Carlo Di Dato

**Name of the Vulnerable Software and Affected Versions** TSplus Remote Access versions through 16.0.2.14 **Description** An issue was discovered where credentials are stored as cleartext within the HTML source code of the login page. **Recommendations** For versions through 16.0.2.14, consider disabling the login page functionality until a patch is available to prevent cleartext credential exposure. At the moment, there is no information about a newer version that contains a fix for this vulnerability.

**Name of the Vulnerable Software and Affected Versions** Inosoft VisiWin versions 7 through 2022-2.1 **Description** An issue was discovered in the "%PROGRAMFILES(X86)%INOSOFT GmbH" folder, which has weak permissions for Everyone, allowing an attacker to insert a Trojan horse file that runs as SYSTEM. **Recommendations** For versions 7 through 2022-2.1, update to version 2024-1 to resolve the issue. As a temporary workaround, consider restricting access to the "%PROGRAMFILES(X86)%INOSOFT GmbH" folder to prevent an attacker from inserting malicious files.

**Name of the Vulnerable Software and Affected Versions** TSplus Remote Access versions through 16.0.2.14 **Description** An issue was discovered in TSplus Remote Access where some directories under %PROGRAMFILES(X86)%TSplusClientswww have Full Control permissions for Everyone. **Recommendations** For versions through 16.0.2.14, restrict access to the directories under %PROGRAMFILES(X86)%TSplusClientswww to minimize the risk of exploitation by removing Full Control permissions for the Everyone group.

**Name of the Vulnerable Software and Affected Versions** TSplus Remote Access versions through 16.0.2.14 **Description** An issue was discovered in TSplus Remote Access where some directories under %PROGRAMFILES(X86)%TSplusUserDesktopthemes have Full Control permissions for Everyone. **Recommendations** For TSplus Remote Access versions through 16.0.2.14, consider restricting access to the affected directories under %PROGRAMFILES(X86)%TSplusUserDesktopthemes to minimize the risk of exploitation. At the moment, there is no information about a newer version that contains a fix for this vulnerability.

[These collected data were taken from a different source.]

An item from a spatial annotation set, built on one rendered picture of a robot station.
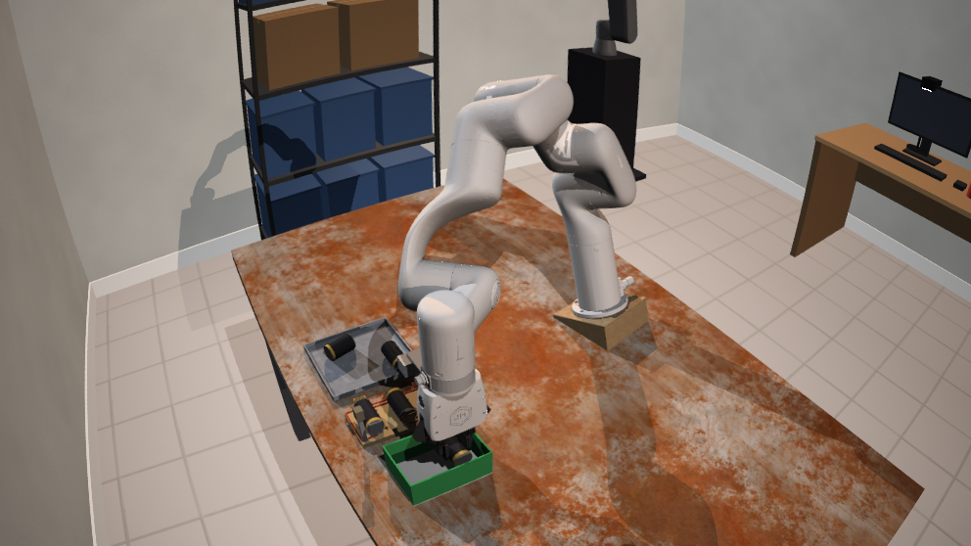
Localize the green open-top box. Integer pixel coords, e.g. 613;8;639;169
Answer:
382;433;492;506

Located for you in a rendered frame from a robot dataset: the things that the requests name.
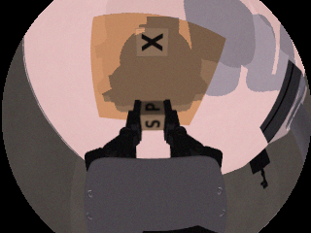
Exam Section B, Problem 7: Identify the orange flat mat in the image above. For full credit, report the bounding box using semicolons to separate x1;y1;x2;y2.
90;13;225;125

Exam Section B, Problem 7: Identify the wooden letter block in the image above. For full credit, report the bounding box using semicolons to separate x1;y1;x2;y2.
140;101;165;131
135;27;170;57

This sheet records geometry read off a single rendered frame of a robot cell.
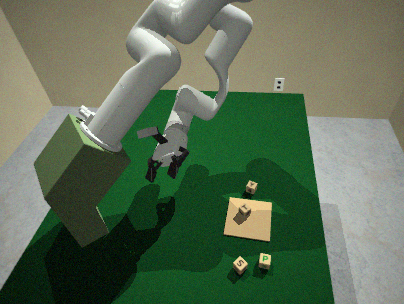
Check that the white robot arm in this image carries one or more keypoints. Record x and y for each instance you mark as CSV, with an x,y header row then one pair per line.
x,y
160,60

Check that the beige flat mat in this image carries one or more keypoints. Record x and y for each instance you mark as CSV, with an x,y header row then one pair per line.
x,y
256,226

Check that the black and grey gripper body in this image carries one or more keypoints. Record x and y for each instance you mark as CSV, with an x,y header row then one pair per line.
x,y
165,151

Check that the beige letter block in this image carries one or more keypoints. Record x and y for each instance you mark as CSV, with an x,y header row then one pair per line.
x,y
245,210
251,187
240,265
264,261

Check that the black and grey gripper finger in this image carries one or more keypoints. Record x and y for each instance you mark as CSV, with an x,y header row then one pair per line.
x,y
151,173
174,166

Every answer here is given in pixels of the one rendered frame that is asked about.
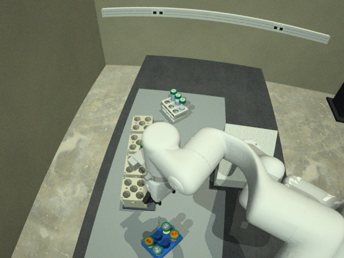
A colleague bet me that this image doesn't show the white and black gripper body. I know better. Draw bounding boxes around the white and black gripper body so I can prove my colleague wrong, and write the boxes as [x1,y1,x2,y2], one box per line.
[145,180,174,202]

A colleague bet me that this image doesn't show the cream bucket adapter with holes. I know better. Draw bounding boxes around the cream bucket adapter with holes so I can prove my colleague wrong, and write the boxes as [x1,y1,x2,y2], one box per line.
[131,116,154,134]
[127,133,142,154]
[120,177,148,208]
[124,154,146,178]

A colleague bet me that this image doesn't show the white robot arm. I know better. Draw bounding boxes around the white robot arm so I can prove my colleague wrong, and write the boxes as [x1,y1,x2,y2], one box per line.
[127,121,344,258]

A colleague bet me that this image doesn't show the blue tube rack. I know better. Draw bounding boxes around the blue tube rack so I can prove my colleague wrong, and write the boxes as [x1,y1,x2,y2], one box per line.
[141,227,182,258]

**Name of the Vulnerable Software and Affected Versions** OutSystems Service Studio version 11.53.30 build 61739 **Description** A DLL hijacking issue has been discovered. When a user opens a .oml file, the application loads DLLs from the same directory, including `av libGLESv2.dll`, `libcef.DLL`, `user32.dll`, and `d3d10warp.dll`. Using a crafted DLL, it is possible to execute arbitrary code in the context of the current logged-in user. **Recommendations** For OutSystems Service Studio version 11.53.30 build 61739, consider disabling the loading of DLLs from the same directory as a temporary workaround until a patch is available. Restrict access to the vulnerable DLLs to minimize the risk of exploitation. Avoid using the affected .oml file handling functionality until the issue is resolved. At the moment, there is no information about a newer version that contains a fix for this vulnerability.

**Name of the Vulnerable Software and Affected Versions** CODESYS Development System versions 3.5.17.0 through 3.5.19.20 **Description** A vulnerability in the CODESYS Development System allows for the execution of binaries from the current working directory in the user's context. **Recommendations** For versions 3.5.17.0 through 3.5.19.20, update to a version later than 3.5.19.20 to resolve the issue.

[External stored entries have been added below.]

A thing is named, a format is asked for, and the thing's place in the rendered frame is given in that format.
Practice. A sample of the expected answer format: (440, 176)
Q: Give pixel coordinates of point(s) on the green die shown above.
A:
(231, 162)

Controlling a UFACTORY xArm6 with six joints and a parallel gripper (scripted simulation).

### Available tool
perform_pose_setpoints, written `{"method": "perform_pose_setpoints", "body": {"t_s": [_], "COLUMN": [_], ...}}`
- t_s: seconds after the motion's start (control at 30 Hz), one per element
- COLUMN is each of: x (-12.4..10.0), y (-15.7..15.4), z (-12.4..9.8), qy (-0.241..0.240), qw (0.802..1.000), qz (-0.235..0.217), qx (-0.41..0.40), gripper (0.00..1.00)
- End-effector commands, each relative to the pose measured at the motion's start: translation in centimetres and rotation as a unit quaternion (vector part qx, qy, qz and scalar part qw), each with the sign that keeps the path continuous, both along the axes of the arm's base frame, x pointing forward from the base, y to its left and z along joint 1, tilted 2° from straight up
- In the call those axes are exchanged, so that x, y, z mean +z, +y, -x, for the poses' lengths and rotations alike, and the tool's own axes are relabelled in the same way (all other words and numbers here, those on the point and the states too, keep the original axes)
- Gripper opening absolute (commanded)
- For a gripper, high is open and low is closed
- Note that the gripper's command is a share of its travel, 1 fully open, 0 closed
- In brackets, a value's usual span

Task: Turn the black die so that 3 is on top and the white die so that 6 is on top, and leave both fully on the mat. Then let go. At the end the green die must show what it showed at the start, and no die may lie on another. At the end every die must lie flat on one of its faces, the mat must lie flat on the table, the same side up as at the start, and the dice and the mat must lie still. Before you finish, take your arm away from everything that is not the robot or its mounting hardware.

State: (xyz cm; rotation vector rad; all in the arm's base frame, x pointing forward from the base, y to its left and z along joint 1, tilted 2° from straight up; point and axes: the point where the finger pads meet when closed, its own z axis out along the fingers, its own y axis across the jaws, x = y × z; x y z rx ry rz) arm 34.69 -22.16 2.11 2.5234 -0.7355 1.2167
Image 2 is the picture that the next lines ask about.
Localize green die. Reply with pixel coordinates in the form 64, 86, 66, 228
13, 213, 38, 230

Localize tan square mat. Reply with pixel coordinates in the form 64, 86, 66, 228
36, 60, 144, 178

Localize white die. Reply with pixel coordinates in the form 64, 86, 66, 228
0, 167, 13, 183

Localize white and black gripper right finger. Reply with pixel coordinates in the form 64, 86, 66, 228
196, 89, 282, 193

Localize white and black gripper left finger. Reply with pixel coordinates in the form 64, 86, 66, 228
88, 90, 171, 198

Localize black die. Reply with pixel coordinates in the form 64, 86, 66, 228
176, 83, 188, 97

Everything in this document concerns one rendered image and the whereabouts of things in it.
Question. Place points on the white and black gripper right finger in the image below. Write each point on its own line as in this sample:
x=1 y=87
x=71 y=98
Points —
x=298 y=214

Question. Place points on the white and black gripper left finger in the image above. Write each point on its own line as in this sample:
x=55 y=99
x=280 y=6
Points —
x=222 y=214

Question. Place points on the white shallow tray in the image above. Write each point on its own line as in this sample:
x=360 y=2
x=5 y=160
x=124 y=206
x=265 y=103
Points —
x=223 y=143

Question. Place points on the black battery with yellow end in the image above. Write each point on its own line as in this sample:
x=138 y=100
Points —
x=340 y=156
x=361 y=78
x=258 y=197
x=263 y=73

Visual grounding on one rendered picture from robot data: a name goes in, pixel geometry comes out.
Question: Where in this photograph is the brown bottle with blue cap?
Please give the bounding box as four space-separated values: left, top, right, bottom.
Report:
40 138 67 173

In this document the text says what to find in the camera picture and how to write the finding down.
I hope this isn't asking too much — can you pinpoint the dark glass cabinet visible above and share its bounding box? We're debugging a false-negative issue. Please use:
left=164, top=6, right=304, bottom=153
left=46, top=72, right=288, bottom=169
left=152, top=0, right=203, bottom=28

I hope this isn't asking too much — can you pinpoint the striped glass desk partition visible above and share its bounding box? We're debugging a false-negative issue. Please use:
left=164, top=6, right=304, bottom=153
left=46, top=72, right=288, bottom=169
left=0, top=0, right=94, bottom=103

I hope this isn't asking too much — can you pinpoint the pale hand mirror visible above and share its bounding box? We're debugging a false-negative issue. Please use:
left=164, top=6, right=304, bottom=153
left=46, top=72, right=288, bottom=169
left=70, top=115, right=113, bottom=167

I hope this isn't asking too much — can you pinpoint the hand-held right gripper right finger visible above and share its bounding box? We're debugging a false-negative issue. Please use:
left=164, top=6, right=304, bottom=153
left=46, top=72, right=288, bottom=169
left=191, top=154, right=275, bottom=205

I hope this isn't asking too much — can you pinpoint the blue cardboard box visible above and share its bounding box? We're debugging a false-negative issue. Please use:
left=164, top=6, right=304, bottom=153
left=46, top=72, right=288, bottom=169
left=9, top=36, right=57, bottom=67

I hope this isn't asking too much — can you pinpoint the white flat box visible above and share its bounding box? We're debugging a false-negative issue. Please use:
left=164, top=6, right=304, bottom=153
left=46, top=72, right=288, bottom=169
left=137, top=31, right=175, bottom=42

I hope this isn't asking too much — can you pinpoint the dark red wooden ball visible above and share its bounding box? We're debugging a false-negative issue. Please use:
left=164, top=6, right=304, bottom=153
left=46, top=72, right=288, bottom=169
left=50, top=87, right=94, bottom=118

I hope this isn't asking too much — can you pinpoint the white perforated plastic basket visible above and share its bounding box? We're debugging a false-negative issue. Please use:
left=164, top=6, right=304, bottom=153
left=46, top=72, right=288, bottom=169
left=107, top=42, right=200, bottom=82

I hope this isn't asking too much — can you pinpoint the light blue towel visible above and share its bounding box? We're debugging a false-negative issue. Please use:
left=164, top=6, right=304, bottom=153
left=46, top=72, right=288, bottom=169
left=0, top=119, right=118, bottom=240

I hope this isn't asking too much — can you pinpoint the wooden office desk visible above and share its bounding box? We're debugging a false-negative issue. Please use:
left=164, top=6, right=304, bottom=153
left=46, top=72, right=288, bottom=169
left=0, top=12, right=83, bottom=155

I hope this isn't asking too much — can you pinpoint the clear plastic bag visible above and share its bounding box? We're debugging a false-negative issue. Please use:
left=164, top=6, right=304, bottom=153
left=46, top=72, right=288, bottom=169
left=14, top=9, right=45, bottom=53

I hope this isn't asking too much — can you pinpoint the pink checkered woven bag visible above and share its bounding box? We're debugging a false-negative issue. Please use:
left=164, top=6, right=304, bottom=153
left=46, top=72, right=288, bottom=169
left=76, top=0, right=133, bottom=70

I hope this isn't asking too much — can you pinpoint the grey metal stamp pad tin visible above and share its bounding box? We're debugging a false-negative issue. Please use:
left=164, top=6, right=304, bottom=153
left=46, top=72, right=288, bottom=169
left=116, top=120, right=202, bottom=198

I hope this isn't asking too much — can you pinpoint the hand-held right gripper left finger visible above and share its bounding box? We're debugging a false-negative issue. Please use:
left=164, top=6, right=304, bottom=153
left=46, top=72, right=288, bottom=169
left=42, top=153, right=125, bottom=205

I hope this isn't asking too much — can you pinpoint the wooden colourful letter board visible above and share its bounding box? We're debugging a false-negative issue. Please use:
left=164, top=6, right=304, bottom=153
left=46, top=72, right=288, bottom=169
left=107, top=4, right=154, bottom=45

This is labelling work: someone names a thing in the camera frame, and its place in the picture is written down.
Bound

**Name of the Vulnerable Software and Affected Versions** Samsung SmartViewer (affected versions not specified) **Description** The issue is related to the improper initialization of a variable in the STWConfig ActiveX control, which allows remote attackers to execute arbitrary code. **Recommendations** At the moment, there is no information about a newer version that contains a fix for this vulnerability.

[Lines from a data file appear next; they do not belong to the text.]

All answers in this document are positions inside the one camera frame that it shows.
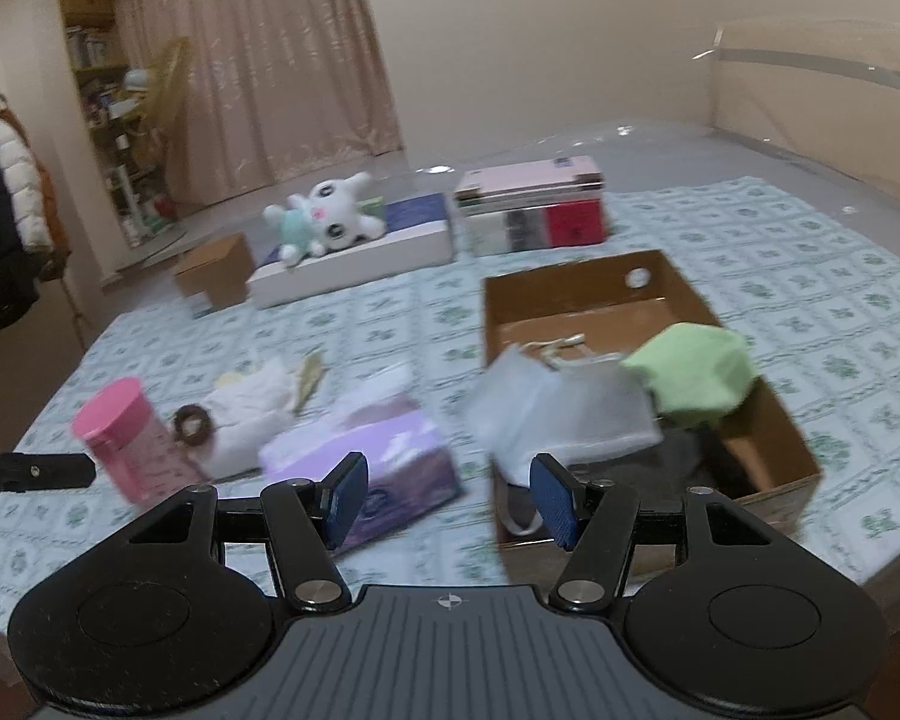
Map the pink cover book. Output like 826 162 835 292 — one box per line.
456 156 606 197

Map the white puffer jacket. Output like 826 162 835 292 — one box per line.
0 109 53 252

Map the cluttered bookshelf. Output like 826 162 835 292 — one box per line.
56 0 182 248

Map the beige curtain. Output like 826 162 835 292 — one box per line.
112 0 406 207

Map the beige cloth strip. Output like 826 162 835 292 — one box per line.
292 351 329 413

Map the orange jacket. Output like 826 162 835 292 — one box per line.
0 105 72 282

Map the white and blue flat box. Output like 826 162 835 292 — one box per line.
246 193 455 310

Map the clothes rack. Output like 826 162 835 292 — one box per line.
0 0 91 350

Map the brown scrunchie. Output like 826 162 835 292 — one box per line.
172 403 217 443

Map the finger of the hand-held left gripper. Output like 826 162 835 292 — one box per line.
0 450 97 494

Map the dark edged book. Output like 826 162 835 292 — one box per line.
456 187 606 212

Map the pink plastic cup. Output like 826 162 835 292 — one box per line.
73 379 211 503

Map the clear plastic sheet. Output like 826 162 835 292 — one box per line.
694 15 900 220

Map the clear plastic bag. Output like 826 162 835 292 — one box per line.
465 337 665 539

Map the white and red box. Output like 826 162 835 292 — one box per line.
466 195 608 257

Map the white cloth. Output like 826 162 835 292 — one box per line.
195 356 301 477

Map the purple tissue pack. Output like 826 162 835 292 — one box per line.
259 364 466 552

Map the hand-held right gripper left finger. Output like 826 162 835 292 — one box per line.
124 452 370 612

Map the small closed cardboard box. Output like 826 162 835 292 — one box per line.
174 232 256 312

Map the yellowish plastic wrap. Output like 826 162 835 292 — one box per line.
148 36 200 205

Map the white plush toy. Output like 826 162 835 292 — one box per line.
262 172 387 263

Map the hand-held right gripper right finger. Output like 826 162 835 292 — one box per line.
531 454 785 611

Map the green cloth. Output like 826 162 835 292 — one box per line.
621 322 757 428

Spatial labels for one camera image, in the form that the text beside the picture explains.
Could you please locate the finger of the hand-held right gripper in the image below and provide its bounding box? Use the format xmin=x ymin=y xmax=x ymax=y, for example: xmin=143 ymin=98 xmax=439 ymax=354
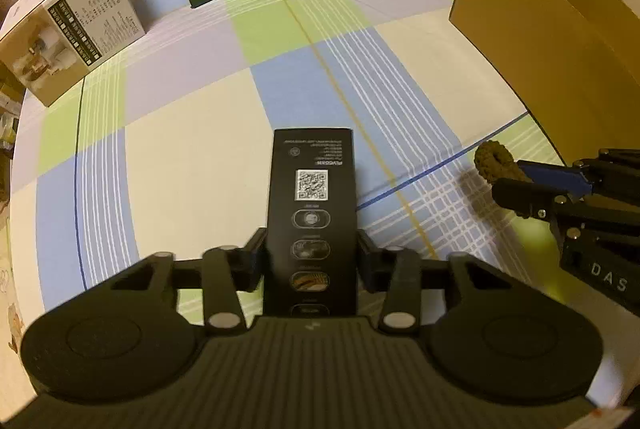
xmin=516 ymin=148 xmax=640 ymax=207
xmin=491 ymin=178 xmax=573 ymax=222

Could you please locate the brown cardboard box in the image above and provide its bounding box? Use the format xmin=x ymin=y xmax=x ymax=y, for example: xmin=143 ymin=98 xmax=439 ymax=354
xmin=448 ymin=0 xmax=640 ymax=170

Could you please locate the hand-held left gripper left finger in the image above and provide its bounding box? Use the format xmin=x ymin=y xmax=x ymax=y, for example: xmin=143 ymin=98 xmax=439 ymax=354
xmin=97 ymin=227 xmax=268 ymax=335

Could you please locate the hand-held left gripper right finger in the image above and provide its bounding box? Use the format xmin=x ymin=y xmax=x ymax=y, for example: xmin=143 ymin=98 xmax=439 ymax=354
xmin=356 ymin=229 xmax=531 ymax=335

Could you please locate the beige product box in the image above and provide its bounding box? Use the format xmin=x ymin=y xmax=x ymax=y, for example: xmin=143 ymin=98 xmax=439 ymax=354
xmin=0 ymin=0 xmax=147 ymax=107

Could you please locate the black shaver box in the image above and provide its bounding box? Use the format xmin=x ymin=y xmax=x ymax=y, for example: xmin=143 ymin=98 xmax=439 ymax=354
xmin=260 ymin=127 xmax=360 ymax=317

Name of the Vulnerable Software and Affected Versions: Microsoft Internet Explorer versions 5.01 SP4 through 6 SP1 Description: A remote code execution issue exists due to improper validation of parameters during calls to navigation methods. This allows attackers to execute arbitrary code via a crafted HTML document, triggering memory corruption. An attacker could exploit this by constructing a specially crafted Web page, potentially gaining the same user rights as the logged-on user when a user views the Web page. Recommendations: For Microsoft Internet Explorer versions 5.01 SP4 and 6 SP1, consider disabling navigation methods until a patch is available. Restrict access to specially crafted Web pages to minimize the risk of exploitation. Avoid using Internet Explorer to view untrusted Web pages until the issue is resolved.